Directions for this task: Return all the lines below in which the string "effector" appears.

──────── Provided material ────────

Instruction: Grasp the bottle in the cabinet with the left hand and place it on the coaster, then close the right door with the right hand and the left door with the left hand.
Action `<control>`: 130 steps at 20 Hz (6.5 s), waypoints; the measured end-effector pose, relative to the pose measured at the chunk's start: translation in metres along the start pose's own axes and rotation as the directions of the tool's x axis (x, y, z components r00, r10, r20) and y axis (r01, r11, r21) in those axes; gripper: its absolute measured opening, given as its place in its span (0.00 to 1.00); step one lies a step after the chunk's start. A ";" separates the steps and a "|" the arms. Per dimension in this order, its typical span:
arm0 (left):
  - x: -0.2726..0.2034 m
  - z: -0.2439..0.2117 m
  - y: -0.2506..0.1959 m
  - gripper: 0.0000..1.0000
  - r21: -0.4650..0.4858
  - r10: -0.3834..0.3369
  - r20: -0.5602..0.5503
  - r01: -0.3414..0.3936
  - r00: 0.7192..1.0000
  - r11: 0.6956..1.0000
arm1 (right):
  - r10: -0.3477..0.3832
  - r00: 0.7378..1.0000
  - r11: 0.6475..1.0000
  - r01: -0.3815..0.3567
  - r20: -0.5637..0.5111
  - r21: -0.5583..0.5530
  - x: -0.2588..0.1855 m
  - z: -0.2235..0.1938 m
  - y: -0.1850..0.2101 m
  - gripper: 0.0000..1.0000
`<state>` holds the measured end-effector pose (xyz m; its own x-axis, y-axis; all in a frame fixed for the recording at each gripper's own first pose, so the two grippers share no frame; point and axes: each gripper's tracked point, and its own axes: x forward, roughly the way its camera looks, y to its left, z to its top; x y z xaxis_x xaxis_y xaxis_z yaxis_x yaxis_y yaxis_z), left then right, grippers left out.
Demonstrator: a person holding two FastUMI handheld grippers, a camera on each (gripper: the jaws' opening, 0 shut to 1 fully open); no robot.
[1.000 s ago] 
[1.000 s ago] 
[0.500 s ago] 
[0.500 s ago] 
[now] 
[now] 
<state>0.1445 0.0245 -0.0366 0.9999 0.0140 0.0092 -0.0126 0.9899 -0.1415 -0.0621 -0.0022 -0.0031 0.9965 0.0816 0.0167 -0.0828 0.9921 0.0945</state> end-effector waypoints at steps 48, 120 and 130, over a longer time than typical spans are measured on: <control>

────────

Exercise response:
Action `<control>`: 130 steps at 20 Hz (6.5 s), waypoints; the measured end-effector pose, relative to the pose measured at the chunk's start: translation in metres along the start pose's own axes and rotation as the directions of the tool's x axis (x, y, z components r00, r10, r20) and y axis (r01, r11, r21) in those axes; gripper: its absolute measured opening, given as its place in its span (0.00 to 1.00); step one lies a step after the chunk's start. A ";" separates the steps and a "|" the arms. Per dimension in this order, its typical span:
`<state>` holds the measured end-effector pose (xyz m; its own x-axis, y-axis; all in a frame fixed for the recording at each gripper's own first pose, so the two grippers share no frame; point and axes: each gripper's tracked point, and its own axes: x forward, roughly the way its camera looks, y to its left, z to its top; x y z xaxis_x xaxis_y xaxis_z yaxis_x yaxis_y yaxis_z), left then right, grippers left out.
<state>0.1445 0.0245 -0.0366 0.9999 0.0140 0.0092 -0.0126 0.9899 -0.1415 -0.0621 -0.0022 -0.0031 0.9965 0.0816 0.0167 -0.0828 0.9921 0.0945</state> end-effector waypoints at steps 48, 120 and 130, over a longer time than typical spans are measured on: <control>

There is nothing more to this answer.